SALISBURY — Rep. Richard Hudson, R-8, was among multiple members of Congress who weren’t granted visas last week to travel to Cuba and inspect security at airports.

During the trip, members of Congress would have inspected security and passenger screening at airports. The congressional delegation included Hudson and was scheduled to leave on June 24. In addition to inspecting airport security, the delegation would have also visited the U.S. Navy base at Guantanamo Bay.

Hudson’s office was informed that visas were not granted in a phone call on June 23.

In a statement sent to the Salisbury Post, Hudson said he’s concerned that Cuba hasn’t done enough to guarantee the safety of Americans when they fly to the country.

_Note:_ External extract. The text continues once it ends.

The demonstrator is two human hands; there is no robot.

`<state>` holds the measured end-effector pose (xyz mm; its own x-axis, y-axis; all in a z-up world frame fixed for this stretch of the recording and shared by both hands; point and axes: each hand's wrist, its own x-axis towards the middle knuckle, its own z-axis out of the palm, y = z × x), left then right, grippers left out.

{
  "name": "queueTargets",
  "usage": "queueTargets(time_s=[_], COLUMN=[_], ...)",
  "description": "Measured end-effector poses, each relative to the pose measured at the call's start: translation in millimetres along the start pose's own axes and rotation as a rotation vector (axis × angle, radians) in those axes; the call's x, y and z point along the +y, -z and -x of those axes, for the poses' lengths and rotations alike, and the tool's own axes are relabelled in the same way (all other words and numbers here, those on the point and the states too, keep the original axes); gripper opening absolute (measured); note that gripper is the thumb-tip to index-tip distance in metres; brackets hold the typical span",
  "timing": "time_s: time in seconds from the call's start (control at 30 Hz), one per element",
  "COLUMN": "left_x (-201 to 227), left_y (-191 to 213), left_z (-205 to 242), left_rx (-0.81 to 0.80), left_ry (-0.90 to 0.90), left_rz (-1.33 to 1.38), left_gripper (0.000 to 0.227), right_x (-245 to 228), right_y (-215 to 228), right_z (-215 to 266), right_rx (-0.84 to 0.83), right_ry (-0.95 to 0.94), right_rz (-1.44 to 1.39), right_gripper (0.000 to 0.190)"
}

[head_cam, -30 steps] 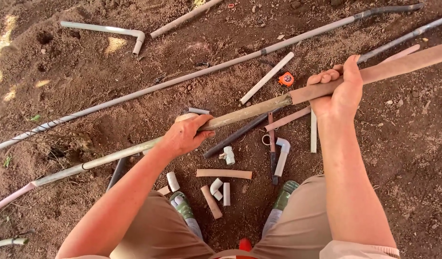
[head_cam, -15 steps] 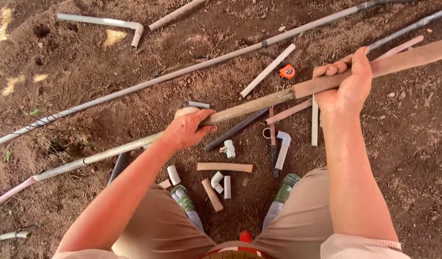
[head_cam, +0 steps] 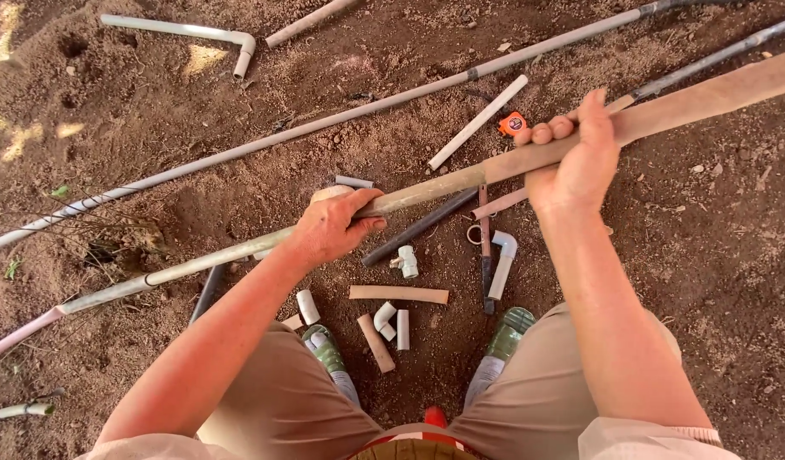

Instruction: Sawing PVC pipes to length and assembling them with various plastic fittings on the ground.

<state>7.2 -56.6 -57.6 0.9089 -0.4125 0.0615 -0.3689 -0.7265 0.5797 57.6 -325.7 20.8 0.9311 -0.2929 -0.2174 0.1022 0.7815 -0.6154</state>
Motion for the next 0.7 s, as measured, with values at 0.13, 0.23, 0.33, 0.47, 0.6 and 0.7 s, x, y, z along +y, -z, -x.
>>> queueTargets(time_s=[0.13,0.23,0.33,0.47,0.6,0.7], left_x=[-1,-5,-8,-12,-3,-5], left_y=[0,-2,0,2,-3,-9], left_z=[-3,-4,-11,-8,-6,-6], left_rx=[-0.018,-0.029,0.016,-0.090,-0.349,-0.214], left_ry=[0.042,0.056,0.008,0.116,0.291,0.181], left_rz=[-0.082,-0.101,-0.120,-0.116,-0.176,-0.178], left_gripper=[0.030,0.030,0.028,0.029,0.045,0.044], right_x=[21,27,2,-56,-73,-66], right_y=[-2,3,-21,-29,27,36], right_z=[9,8,13,2,-37,-42], right_rx=[-0.029,-0.068,-0.007,0.132,0.135,0.000], right_ry=[-0.080,-0.120,-0.165,0.061,0.135,0.203], right_rz=[0.034,0.047,0.126,0.071,-0.083,-0.019], right_gripper=[0.022,0.020,0.021,0.017,0.020,0.032])
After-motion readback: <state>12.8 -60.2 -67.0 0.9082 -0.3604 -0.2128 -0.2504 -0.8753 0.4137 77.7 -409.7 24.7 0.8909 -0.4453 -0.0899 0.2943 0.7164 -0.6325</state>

“This is part of a pattern of the Obama Administration and the government of Cuba stonewalling proper oversight and hiding details of airport security arrangements,” Hudson said about visas not being granted. “This lack of transparency to the American people is troubling and begs the question: Are they concealing something or simply negligent to the glaring security inadequacies? This is a country that has been a safe haven for terrorists and was only removed from the list of state sponsors of terrorism about a year ago.”

He specifically pointed out that flights from Charlotte to Cuba are scheduled to start in a few months. Including other airports, more than 100 daily flights would occur between the U.S. and Cuba.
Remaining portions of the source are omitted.